Testing involves the fabrication of a few spoof samples and their use to try to defeat the biometric security features of the product.

The test reports offer a valid datapoint in the evaluation of liveness products, but they can also lead to a false sense of security. There are several reasons for this:

  • The tests can be performed using different settings than how the technology must be deployed in production. For example, the thresholds used in testing might result in false-positive rates that are too high for full-scale deployment.
  • The tests are not sufficiently representative of the diversity of a real-world deployment; they should ideally aim to assess the impact of variations in face types, lighting, devices, and other factors.
  • The tests may not be adequately rigorous for important attack modes.
  • The tests may not represent performance with the relevant architecture or configuration, e.g. FIDO Certified vs. server-based, single modality vs. multimodal, etc.
  • Some tests provide only imposter match rates (IAPMR), which are not relevant for onboarding processes not involving a 1:1 biometric match. For onboarding, assessment of Attack Presentation Classification Error Rate (APCER) is warranted. This measurement indicates success in detecting all spoofs, not just those that biometrically match a target victim [1].

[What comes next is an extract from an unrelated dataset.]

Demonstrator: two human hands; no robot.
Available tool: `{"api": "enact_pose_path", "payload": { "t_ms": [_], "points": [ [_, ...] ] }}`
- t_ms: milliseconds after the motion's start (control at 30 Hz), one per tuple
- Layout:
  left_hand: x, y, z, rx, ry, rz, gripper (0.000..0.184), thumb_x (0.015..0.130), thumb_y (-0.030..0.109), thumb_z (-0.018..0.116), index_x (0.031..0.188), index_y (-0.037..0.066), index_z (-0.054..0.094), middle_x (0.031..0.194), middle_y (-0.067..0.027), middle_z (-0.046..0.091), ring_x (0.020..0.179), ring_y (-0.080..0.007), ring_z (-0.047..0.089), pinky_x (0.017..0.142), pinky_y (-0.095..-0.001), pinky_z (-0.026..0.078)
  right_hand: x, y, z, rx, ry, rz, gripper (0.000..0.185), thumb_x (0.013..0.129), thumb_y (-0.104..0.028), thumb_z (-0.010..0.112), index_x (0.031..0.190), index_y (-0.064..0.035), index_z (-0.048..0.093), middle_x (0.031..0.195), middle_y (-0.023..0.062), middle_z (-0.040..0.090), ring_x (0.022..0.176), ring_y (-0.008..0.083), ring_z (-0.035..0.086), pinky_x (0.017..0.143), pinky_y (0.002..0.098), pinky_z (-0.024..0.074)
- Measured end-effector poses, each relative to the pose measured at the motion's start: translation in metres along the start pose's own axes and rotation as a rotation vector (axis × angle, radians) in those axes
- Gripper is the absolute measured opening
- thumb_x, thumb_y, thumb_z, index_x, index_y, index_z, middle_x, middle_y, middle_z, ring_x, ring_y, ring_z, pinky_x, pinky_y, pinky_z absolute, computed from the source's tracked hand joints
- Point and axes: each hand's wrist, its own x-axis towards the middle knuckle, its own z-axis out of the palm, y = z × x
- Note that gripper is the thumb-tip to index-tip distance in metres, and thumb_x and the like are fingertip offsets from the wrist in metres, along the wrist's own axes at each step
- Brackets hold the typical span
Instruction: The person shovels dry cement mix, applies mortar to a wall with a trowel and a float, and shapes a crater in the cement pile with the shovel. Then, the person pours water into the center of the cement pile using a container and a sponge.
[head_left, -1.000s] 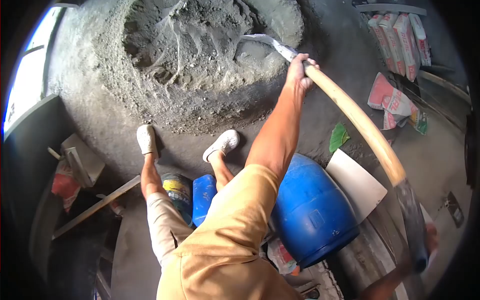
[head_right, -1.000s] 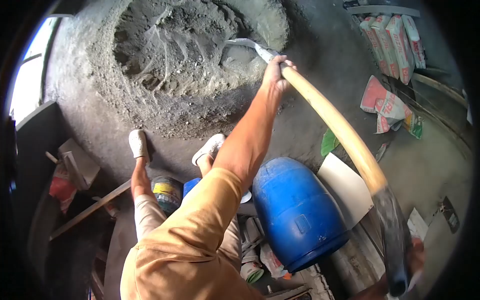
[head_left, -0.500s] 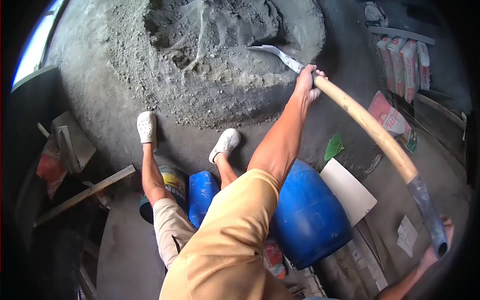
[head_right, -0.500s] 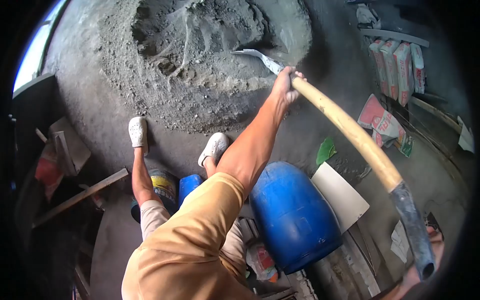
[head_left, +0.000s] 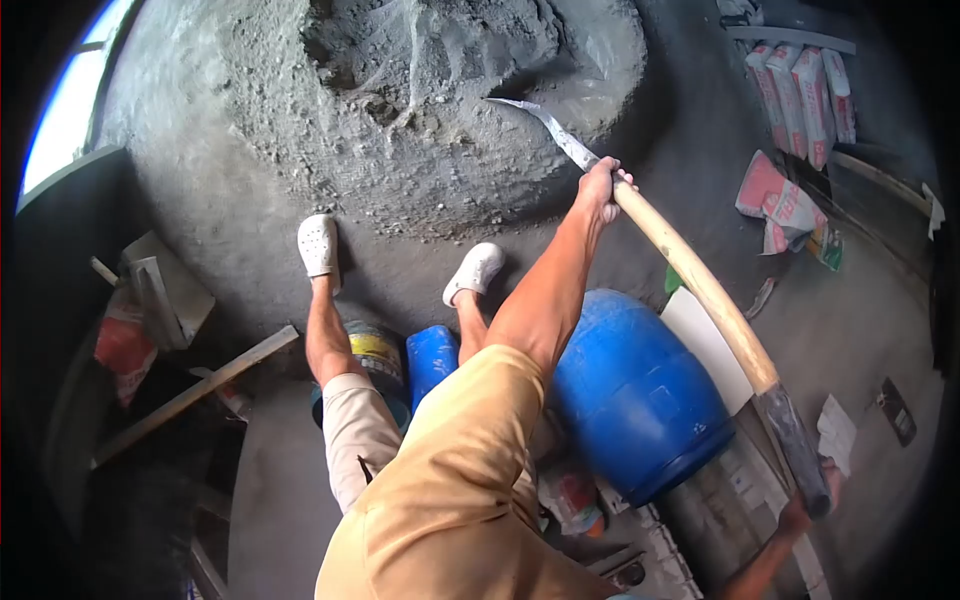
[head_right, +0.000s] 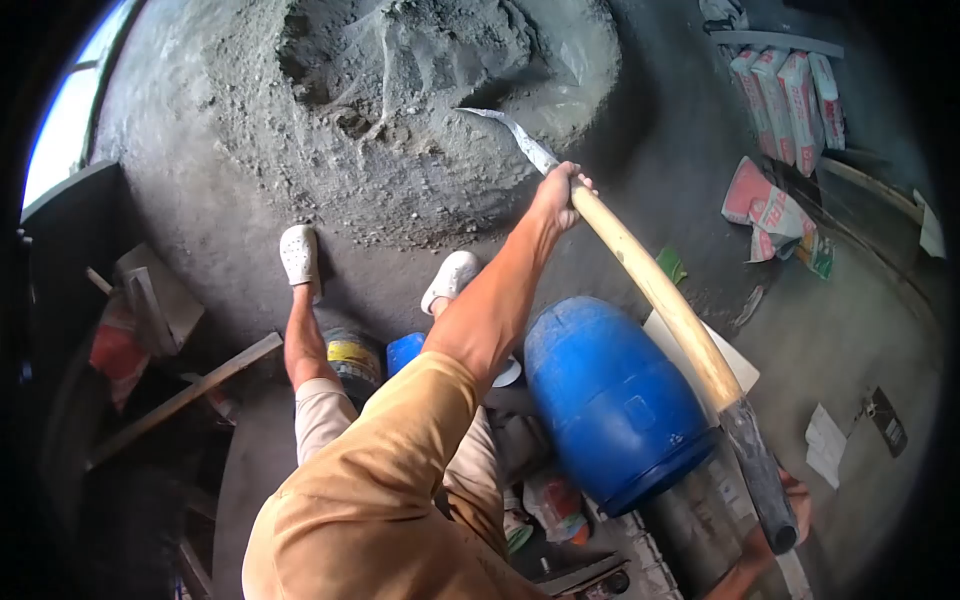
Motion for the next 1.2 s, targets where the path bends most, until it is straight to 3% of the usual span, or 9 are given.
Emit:
{"api": "enact_pose_path", "payload": {
  "t_ms": [167, 233, 300, 467, 500, 567, 700, 1100, 1200],
  "points": [
    [-0.026, 0.023, -0.026, 0.106, 0.153, 0.016, 0.008, 0.087, 0.01, 0.051, 0.087, 0.003, 0.046, 0.068, -0.0065, 0.047, 0.053, -0.0193, 0.053, 0.049, -0.0411, 0.052, -0.07, 0.012, 0.022, 0.159, 0.227, 0.229, 0.025, 0.089, -0.019, 0.055, 0.079, 0.0035, 0.055, 0.078, 0.0125, 0.062, 0.071, 0.0222, 0.06, 0.066, 0.0349, 0.0475],
    [-0.042, 0.033, -0.031, 0.072, 0.136, 0.007, 0.008, 0.087, 0.01, 0.05, 0.087, 0.003, 0.046, 0.068, -0.0062, 0.047, 0.053, -0.019, 0.052, 0.049, -0.0408, 0.052, -0.069, -0.027, 0.017, -0.173, 0.108, 0.19, 0.03, 0.091, -0.024, 0.053, 0.086, 0.0049, 0.057, 0.084, 0.0138, 0.063, 0.077, 0.0217, 0.06, 0.072, 0.0348, 0.0479],
    [-0.057, 0.031, -0.03, 0.05, 0.131, 0.002, 0.007, 0.087, 0.01, 0.05, 0.088, 0.004, 0.046, 0.068, -0.0058, 0.047, 0.053, -0.0185, 0.052, 0.049, -0.0399, 0.052, -0.083, -0.034, 0.011, 0.223, 0.077, 0.208, 0.03, 0.091, -0.026, 0.054, 0.091, 0.0037, 0.059, 0.087, 0.0144, 0.064, 0.081, 0.0237, 0.061, 0.075, 0.0358, 0.0478],
    [-0.099, 0.045, -0.043, 0.195, 0.207, 0.03, 0.008, 0.087, 0.01, 0.049, 0.09, 0.003, 0.048, 0.069, -0.006, 0.046, 0.052, -0.0187, 0.051, 0.048, -0.0376, 0.051, -0.162, -0.044, 0.003, -0.085, 0.153, 0.088, 0.023, 0.084, -0.014, 0.066, 0.099, 0.0033, 0.062, 0.095, 0.0149, 0.066, 0.087, 0.0248, 0.063, 0.076, 0.0368, 0.0488],
    [-0.109, 0.052, -0.045, 0.212, 0.209, 0.033, 0.008, 0.087, 0.01, 0.049, 0.09, 0.003, 0.048, 0.069, -0.0061, 0.046, 0.052, -0.0187, 0.051, 0.048, -0.0372, 0.051, -0.162, -0.069, 0.014, 0.097, 0.363, 0.163, 0.023, 0.084, -0.016, 0.065, 0.095, 0.0036, 0.065, 0.09, 0.014, 0.067, 0.08, 0.0248, 0.065, 0.071, 0.0358, 0.0499],
    [-0.123, 0.064, -0.049, 0.251, 0.217, 0.054, 0.009, 0.088, 0.011, 0.05, 0.091, 0.003, 0.048, 0.069, -0.0063, 0.047, 0.052, -0.0188, 0.051, 0.047, -0.0361, 0.051, -0.141, -0.125, 0.0, 0.167, 0.17, 0.24, 0.025, 0.085, -0.019, 0.064, 0.09, 0.0049, 0.066, 0.083, 0.0139, 0.067, 0.072, 0.0237, 0.065, 0.066, 0.0351, 0.0502],
    [-0.154, 0.098, -0.059, 0.32, 0.251, 0.041, 0.012, 0.091, 0.017, 0.049, 0.091, 0.005, 0.048, 0.07, -0.0064, 0.048, 0.053, -0.0192, 0.052, 0.048, -0.0375, 0.051, -0.161, -0.161, 0.013, 0.33, 0.249, 0.329, 0.028, 0.088, -0.022, 0.058, 0.086, 0.0051, 0.063, 0.079, 0.0145, 0.067, 0.068, 0.0244, 0.063, 0.063, 0.0353, 0.0492],
    [-0.207, 0.185, -0.063, 0.562, 0.362, 0.085, 0.017, 0.092, 0.021, 0.051, 0.095, 0.005, 0.046, 0.07, -0.0071, 0.049, 0.053, -0.0211, 0.053, 0.05, -0.0389, 0.05, -0.194, -0.264, 0.016, 0.409, 0.163, 0.573, 0.022, 0.083, -0.018, 0.064, 0.081, 0.0036, 0.064, 0.077, 0.0128, 0.064, 0.075, 0.026, 0.063, 0.068, 0.038, 0.048],
    [-0.213, 0.208, -0.061, 0.631, 0.426, 0.121, 0.016, 0.089, 0.017, 0.055, 0.094, 0.004, 0.049, 0.067, -0.0083, 0.05, 0.054, -0.023, 0.054, 0.05, -0.04, 0.05, -0.233, -0.264, 0.047, 0.224, 0.34, 0.487, 0.031, 0.084, -0.019, 0.068, 0.097, 0.0057, 0.055, 0.087, 0.0153, 0.063, 0.079, 0.027, 0.061, 0.072, 0.0372, 0.0466]
  ]
}}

All security mechanisms can be ultimately defeated with enough effort, and liveness detection is no exception. So it is critical for product evaluators to be intimately familiar with whatever vulnerabilities they may have that are relevant to their particular use case, security threats, and customer base. This information is not available in a certification report. In fact, a perfect score on a test should possibly be seen as an indication that the test is not sufficiently rigorous. A liveness detection product survey should always include internal testing, ideally under conditions that reflect the targeted use case and customer base.

Liveness detection in biometrics is essential

Commerce is possible only when a person can instill confidence in their claimed identity to their counterpart. Humans have done this for thousands of years through visual recognition of our faces. Biometric facial recognition algorithms allow the task to be performed by computers with extreme speed and accuracy. The technology can be used to establish trusted relationships between businesses and their customers across a digital channel.

But today’s technological advances can also be exploited by fraudsters. Modern cameras, displays, 2D and 3D printers, and even computer animation can be used to convincingly simulate a live human face. Liveness is foundational to biometrics; they are secure only when they can confidently demonstrate uniqueness in the present tense.

Thanks in large part to machine learning, facial recognition algorithms have become extremely accurate. Liveness detection algorithms are following a similar trajectory. But as with matching algorithms, liveness detection must work reliably for everyone, regardless of their physical appearance, the device they use, or the lighting environment in which they use it. Solutions that pair biometric matching performance with robust liveness detection will deliver on the promise of biometrics to make mobile commerce more convenient and secure.

Contact Aware for more information about biometric liveness detection and matching algorithms and their Knomi® solution for mobile biometric onboarding and authentication.

 [1] IAPMR stands for Imposter Attack Presentation Match Rate. It is a metric that reflects the susceptibility of a biometric authentication solution to spoofing. If during testing, a spoof can 1) successfully bypass liveness detection mechanisms and also 2) successfully match to the trusted biometric reference sample, then a higher IAPMR will result. It follows that if a spoof does not biometrically match, then it is not considered a successful spoof attempt. APCER stands for Attack Presentation Classification Error Rate. This metric measures the reliability of a liveness detection algorithm in determining whether a spoof sample is truly a spoof, or actually a live image. Biometric matching is not reflected in this metric.